Centro di Referenza Nazionale per la Medicina Forense Veterinaria
Istituto Zooprofilattico Sperimentale delle Regioni Lazio e Toscana

Il pelo animale (incluso ovviamente quello umano, si tratti di capelli o peli del corpo) è composto di cheratina e di cellule corneificate: la forza di tali elementi consiste nel fatto che non si decompongono facilmente, e per questo motivo il pelo è un substrato ideale per analisi condotte anche su campioni non recenti o variamente trattati e conservati. Ma vediamo più nel dettaglio com’è costituita la struttura del pelo, per esplorare poi i possibili impieghi delle analisi del pelo.

 

Caratteristiche morfologiche del pelo

Figura 1: Struttura stratificata del fusto del pelo, paragonata agli strati che costituiscono una matita. Tratto da: Bertino, 2012.
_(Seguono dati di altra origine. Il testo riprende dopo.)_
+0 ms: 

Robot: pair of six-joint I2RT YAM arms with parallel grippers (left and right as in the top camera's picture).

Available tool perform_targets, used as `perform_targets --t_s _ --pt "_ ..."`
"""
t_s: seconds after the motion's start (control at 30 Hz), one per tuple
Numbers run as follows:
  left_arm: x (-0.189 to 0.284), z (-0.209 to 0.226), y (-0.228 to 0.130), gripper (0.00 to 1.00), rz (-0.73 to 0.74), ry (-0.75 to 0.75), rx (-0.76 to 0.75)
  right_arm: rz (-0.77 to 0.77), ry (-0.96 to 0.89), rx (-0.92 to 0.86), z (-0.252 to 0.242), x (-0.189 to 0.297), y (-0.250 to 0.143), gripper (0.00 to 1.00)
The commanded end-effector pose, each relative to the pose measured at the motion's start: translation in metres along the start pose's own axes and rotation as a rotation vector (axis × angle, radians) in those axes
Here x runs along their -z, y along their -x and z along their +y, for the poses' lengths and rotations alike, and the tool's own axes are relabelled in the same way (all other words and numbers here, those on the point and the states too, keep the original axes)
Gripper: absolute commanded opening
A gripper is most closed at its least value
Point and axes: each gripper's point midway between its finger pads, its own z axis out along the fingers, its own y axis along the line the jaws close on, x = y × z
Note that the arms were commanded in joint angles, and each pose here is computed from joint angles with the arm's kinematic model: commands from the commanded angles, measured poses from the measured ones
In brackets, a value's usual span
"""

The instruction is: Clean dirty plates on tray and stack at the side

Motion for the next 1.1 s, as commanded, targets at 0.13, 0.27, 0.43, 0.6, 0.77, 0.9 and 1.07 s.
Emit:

Il fusto del pelo è costituito da tre strati (Figura 1), che dall’esterno verso l’interno sono: la cuticola, la corticale, e la midollare. La cuticola è lo strato più esterno del fusto, costituito da scaglie di cheratina trasparenti e sovrapposte che hanno la funzione di proteggere gli strati più interni del pelo.

Le scaglie sono orientate dalla base verso la punta del pelo, ovvero la parte distale di ciascuna scaglia poggia sulla parte prossimale di quella successiva.

Il pelo animale può presentare svariati tipi di cuticola: la forma e la disposizione delle scaglie cuticolari sono uno dei rilievi principali che aiutano nell’identificazione del gruppo tassonomico di appartenenza. La grandezza e la forma delle scaglie variano, oltre che con la specie animale, anche in base alla loro posizione nel pelo: esse si dispongono secondo diversi modelli (pattern cuticolari) che si succedono dalla base alla punta del pelo. Il pattern cuticolare può essere osservato al microscopio ottico o elettronico.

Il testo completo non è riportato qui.